Fixing R’s design flaws in a new version of pqR
Want to share your content on R-bloggers? click here if you have a blog, or here if you don't.
In particular, the extensions fix the problems that 1:n doesn’t work as intended when n is zero, and that M[1:n,] is a matrix rather than a vector when n is one, or when M has only one column. Since changing the “:” operator would cause too many problems with existing programs, pqR introduces a new “..” operator for generating increasing sequences. Unwanted dimension dropping is also addressed in ways that have minimal effects on existing code.
The new release, pqR-2016-06-24, is available at pqR-project-org. The NEWS file for this release also documents some other language extensions, as well as fixes for various bugs (some of which are also in R-3.3.1).
I’ve written about these design flaws in R before, here and here (and for my previous ideas on a solution, now obsolete, see here). These design flaws have been producing unreliable programs for decades, including bugs in code maintained by R Core. It is long past time that they were fixed.
It is crucial that the fixes make the easy way of writing a program also be the correct way. This is not the case with previous “fixes” like the seq_len function, and the drop=FALSE option, both of which are clumsy, as well as being unknown to many R programmers.
Here’s an example of how the new .. operator can be used:
for (i in 2..nrow(M)-1) for (j in 2..ncol(M)-1) M[i,j] <- 0
This code sets all the elements of the matrix M to zeros, except for those on the edges — in the first or last row or column.
If you replace the “..” operators above with “:“, the code will not work, because “:” has higher precedence than “-“. You need to write 2:(nrow(M)-1). This is a common error, which is avoided with the new “..” operator, which has lower precedence than the arithmetic operators. Fortunately the precedence problem with “:” is mostly just an annoyance, since it leads to the program not working at all, which is usually obvious.

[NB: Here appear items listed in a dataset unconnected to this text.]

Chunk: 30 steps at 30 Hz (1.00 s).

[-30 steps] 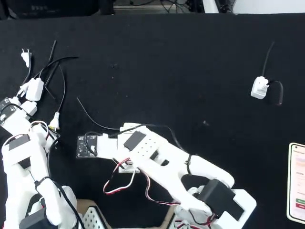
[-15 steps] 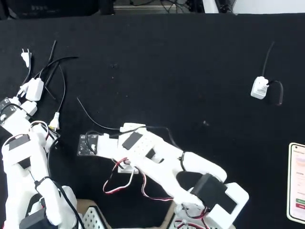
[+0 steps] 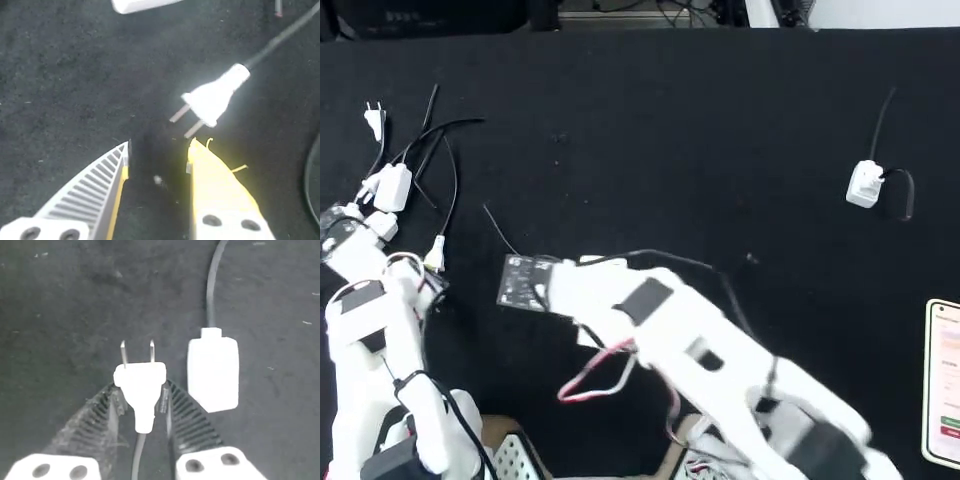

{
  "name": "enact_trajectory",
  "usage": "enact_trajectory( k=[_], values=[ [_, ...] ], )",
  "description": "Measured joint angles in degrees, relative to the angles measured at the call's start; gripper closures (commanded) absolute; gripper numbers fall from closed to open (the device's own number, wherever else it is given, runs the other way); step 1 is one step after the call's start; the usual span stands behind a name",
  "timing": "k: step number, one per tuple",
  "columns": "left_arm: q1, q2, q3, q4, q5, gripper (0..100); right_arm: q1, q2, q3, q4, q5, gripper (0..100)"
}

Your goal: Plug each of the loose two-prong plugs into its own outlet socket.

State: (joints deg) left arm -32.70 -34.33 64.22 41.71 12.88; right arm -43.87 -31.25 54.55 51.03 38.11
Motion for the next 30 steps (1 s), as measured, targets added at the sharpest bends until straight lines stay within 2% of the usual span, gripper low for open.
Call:
enact_trajectory(
  k=[4, 8, 15, 21, 30],
  values=[
    [4.0, -0.5, -1.3, 4.7, -3.2, 81, 0.3, -7.9, 6.6, -6.7, -4.0, 98.8],
    [7.2, -5.6, -2.0, 7.6, -5.2, 81, 0.3, -9.8, 11.3, -17.1, -8.9, 98.8],
    [12.0, -27.3, 7.0, 8.2, -7.8, 81, 0.3, -9.8, 11.9, -25.2, -12.7, 98.8],
    [16.7, -46.4, 14.7, 9.2, -8.2, 81, 0.3, -3.6, 11.9, -32.2, -20.0, 98.8],
    [22.2, -67.8, 20.7, 15.0, -8.5, 81, -0.8, 6.7, 11.1, -34.8, -21.2, 98.8]
  ],
)
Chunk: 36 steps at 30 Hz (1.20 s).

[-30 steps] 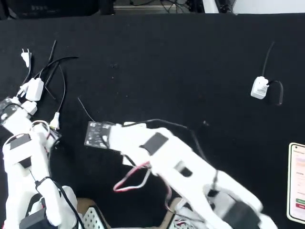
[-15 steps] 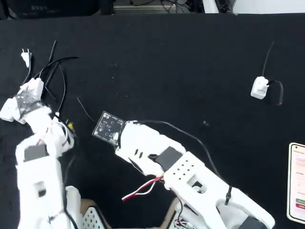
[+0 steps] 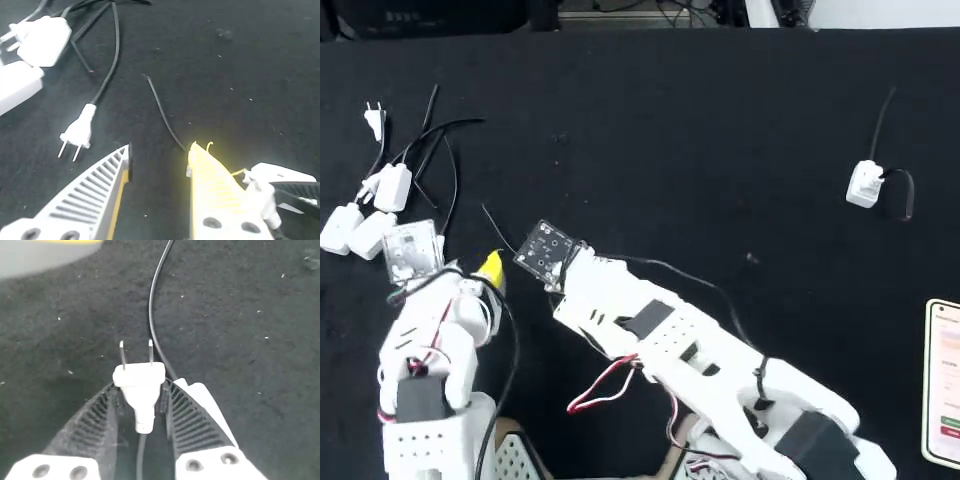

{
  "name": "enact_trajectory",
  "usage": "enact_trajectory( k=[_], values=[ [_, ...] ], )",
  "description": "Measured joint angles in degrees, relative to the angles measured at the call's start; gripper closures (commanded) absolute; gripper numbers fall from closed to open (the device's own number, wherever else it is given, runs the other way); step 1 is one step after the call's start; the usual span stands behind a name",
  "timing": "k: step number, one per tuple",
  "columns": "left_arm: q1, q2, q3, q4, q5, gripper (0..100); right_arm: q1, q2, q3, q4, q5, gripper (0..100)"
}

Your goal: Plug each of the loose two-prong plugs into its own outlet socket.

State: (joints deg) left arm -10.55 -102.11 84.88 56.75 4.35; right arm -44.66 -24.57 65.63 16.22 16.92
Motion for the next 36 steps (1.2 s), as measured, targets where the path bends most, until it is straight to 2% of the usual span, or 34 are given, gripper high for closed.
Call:
enact_trajectory(
  k=[3, 11, 27, 36],
  values=[
    [1.5, -1.5, 0.2, 1.1, -0.4, 81, -1.9, 0.0, -0.4, 0.0, 0.0, 98.8],
    [9.6, -1.4, 0.4, 3.2, -7.4, 81, -2.1, -3.3, -0.4, 3.3, 0.0, 98.8],
    [9.8, -2.0, 1.4, 3.5, -8.4, 81, -4.0, -15.0, -0.3, 14.1, -0.2, 98.8],
    [9.6, -2.1, 1.3, 2.9, -8.4, 81, -4.2, -22.0, 0.4, 14.2, -0.2, 98.8]
  ],
)
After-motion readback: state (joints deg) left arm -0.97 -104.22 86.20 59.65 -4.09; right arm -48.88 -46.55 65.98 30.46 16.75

The more insidious problem with writing the code above using “:” is that, after fixing the precedence problem, the result will work except when the number of rows or the number of columns in M is less than three. When M has two rows, 2:(nrow(M)-1) produces a sequence of length two, consisting of 2 and 1, rather than the sequence of length zero that is needed for this code to work correctly.
This could be fixed by prefixing the code segment with
if (nrow(M)>2 && ncol(M)>2)
But this requires the programmer to realize that there is a problem, and to not be lazy (with the excuse that they don’t intend to ever use the code with small matrices). And of course the problems with “:” cannot in general be solved with a single check like this.
Alternatively, one could write the program as follows:
for (i in 1+seq_len(nrow(M)-2)) for (j in 1+seq_len(ncol(M)-2)) M[i,j] <- 0
I hope readers will agree that this is not an ideal solution.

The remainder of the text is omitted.